Restate each entry below without changing a word.

++++ DATA FOR THE TASK

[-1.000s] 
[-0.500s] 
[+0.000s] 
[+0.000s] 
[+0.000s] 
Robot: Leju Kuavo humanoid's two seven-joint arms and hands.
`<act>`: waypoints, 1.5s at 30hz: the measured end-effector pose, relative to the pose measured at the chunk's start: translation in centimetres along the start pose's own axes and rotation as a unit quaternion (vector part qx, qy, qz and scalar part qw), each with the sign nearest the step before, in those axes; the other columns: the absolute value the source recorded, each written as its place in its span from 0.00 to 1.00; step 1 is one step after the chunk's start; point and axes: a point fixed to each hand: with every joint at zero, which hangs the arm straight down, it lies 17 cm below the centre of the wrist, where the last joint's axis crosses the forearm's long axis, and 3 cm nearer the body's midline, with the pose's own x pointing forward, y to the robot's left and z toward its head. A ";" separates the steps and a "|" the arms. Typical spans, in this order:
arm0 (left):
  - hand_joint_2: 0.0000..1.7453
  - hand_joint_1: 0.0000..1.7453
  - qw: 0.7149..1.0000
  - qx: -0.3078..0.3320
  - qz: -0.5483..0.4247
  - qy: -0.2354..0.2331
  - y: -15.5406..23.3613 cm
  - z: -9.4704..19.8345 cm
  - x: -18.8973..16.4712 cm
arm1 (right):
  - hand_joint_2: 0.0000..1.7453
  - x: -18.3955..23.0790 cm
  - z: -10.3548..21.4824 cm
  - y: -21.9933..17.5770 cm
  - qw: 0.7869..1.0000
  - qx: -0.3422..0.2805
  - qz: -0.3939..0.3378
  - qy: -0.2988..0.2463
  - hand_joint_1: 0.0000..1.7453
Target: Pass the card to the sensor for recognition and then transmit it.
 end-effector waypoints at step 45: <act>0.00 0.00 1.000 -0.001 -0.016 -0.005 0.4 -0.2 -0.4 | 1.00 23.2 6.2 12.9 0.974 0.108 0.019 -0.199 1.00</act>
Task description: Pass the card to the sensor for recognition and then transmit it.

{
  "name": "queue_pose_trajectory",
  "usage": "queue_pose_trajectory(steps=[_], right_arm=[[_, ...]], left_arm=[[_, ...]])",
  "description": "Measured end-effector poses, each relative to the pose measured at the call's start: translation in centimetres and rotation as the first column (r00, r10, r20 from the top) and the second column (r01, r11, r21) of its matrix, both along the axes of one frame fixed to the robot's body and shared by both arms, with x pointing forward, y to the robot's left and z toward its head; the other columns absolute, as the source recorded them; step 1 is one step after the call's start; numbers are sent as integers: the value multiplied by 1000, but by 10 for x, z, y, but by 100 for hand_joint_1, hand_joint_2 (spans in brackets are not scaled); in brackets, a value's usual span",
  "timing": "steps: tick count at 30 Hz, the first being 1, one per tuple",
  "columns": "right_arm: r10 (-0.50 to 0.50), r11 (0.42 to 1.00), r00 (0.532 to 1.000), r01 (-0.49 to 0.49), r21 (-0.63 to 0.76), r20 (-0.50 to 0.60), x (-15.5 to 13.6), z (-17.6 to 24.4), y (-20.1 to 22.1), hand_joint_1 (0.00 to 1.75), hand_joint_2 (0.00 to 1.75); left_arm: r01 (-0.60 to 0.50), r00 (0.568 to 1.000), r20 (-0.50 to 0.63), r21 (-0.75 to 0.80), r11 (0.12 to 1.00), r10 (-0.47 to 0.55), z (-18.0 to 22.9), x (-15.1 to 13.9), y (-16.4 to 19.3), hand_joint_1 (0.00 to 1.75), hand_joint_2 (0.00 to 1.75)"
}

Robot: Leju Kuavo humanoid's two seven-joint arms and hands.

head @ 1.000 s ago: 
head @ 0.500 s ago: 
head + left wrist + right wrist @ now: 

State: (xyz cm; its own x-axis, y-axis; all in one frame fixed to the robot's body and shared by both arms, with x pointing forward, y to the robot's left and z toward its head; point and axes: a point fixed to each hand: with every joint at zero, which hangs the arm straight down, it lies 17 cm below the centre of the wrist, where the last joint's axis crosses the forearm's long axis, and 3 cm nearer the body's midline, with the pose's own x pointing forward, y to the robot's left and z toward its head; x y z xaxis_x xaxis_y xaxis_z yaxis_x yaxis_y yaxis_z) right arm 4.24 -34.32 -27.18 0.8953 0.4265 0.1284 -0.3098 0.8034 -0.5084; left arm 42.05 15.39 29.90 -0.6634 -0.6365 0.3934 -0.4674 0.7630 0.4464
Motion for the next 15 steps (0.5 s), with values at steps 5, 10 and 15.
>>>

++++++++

◆ ANSWER BELOW ◆
[-1.000s] 
[-0.500s] 
[+0.000s] 
[+0.000s] 
[+0.000s] 
Robot: Leju Kuavo humanoid's two seven-joint arms and hands.
`<act>`: waypoints, 1.5s at 30hz: the measured end-effector pose, relative to the pose measured at the chunk's start: translation in centimetres along the start pose's own axes and rotation as a unit quaternion (vector part qx, qy, qz and scalar part qw), each with the sign nearest the step before, in those axes; the other columns: the absolute value the source recorded, each written as its place in its span from 0.00 to 1.00; step 1 is one step after the chunk's start; point and axes: a point fixed to each hand: with every joint at zero, which hangs the arm straight down, it lies 17 cm below the centre of the wrist, where the last joint's axis crosses the forearm's long axis, and 3 cm nearer the body's midline, with the pose's own x pointing forward, y to the robot's left and z toward its head. A ";" separates the steps and a "|" the arms. Typical spans, in this order:
arm0 (left):
  - hand_joint_2: 0.0000..1.7453
  - hand_joint_1: 0.0000..1.7453
  - qw: 0.7149..1.0000
  - qx: -0.3078..0.3320
  - qz: -0.5483..0.4247
  - qy: -0.2354..0.2331
  - y: -15.5406..23.3613 cm
  - z: -9.4704..19.8345 cm
  - x: -18.8973..16.4712 cm
arm1 (right):
  - hand_joint_2: 0.0000..1.7453
  - x: -18.3955..23.0790 cm
  - z: -10.3548..21.4824 cm
  - y: -21.9933..17.5770 cm
  - qw: 0.7869..1.0000
  - qx: -0.3422..0.2805
  - qz: -0.3939..0.3378
  - qy: -0.2988..0.2463
  - hand_joint_1: 0.0000..1.7453
Target: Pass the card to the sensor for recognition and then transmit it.
 end-effector waypoints at step 45: <act>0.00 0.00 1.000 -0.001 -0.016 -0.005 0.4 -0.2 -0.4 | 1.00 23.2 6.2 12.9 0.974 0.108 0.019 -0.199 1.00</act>
Task description: Pass the card to the sensor for recognition and then transmit it.

{
  "name": "queue_pose_trajectory",
  "usage": "queue_pose_trajectory(steps=[_], right_arm=[[_, ...]], left_arm=[[_, ...]])",
  "description": "Measured end-effector poses, each relative to the pose measured at the call's start: translation in centimetres and rotation as the first column (r00, r10, r20 from the top) and the second column (r01, r11, r21) of its matrix, both along the axes of one frame fixed to the robot's body and shared by both arms, with x pointing forward, y to the robot's left and z toward its head; the other columns absolute, as the source recorded them; step 1 is one step after the call's start; numbers are sent as integers: the value multiplied by 1000, but by 10 for x, z, y, but by 100 for hand_joint_1, hand_joint_2 (spans in brackets are not scaled); in brackets, a value's usual span",
  "timing": "steps: tick count at 30 Hz, the first being 1, one per tuple",
  "columns": "right_arm: r10 (-0.50 to 0.50), r11 (0.42 to 1.00), r00 (0.532 to 1.000), r01 (-0.49 to 0.49), r21 (-0.63 to 0.76), r20 (-0.50 to 0.60), x (-15.5 to 13.6), z (-17.6 to 24.4), y (-20.1 to 22.1), hand_joint_1 (0.00 to 1.75), hand_joint_2 (0.00 to 1.75); left_arm: r01 (-0.60 to 0.50), r00 (0.568 to 1.000), r20 (-0.50 to 0.63), r21 (-0.75 to 0.80), r11 (0.12 to 1.00), r10 (-0.47 to 0.55), z (-18.0 to 22.9), x (-15.1 to 13.9), y (-16.4 to 19.3), hand_joint_1 (0.00 to 1.75), hand_joint_2 (0.00 to 1.75)"
}

Robot: Leju Kuavo humanoid's two seven-joint arms and hands.

head @ 1.000 s ago: 
head @ 0.500 s ago: 
head + left wrist + right wrist @ now: 

State: (xyz cm; its own x-axis, y-axis; all in one frame fixed to the robot's body and shared by both arms, with x pointing forward, y to the robot's left and z toward its head; point and axes: a point fixed to each hand: with every joint at zero, which hangs the arm straight down, it lies 17 cm below the centre of the wrist, where the last joint's axis crosses the forearm's long axis, and 3 cm nearer the body's midline, with the pose's own x pointing forward, y to the robot's left and z toward its head; x y z xaxis_x xaxis_y xaxis_z yaxis_x yaxis_y yaxis_z) right arm 4.24 -34.32 -27.18 0.8953 0.4265 0.1284 -0.3098 0.8034 -0.5084; left arm 42.05 15.39 29.90 -0.6634 -0.6365 0.3934 -0.4674 0.7630 0.4464
Motion for the next 15 steps (0.5 s), with values at steps 5, 10 and 15.
>>>

The output above is complete.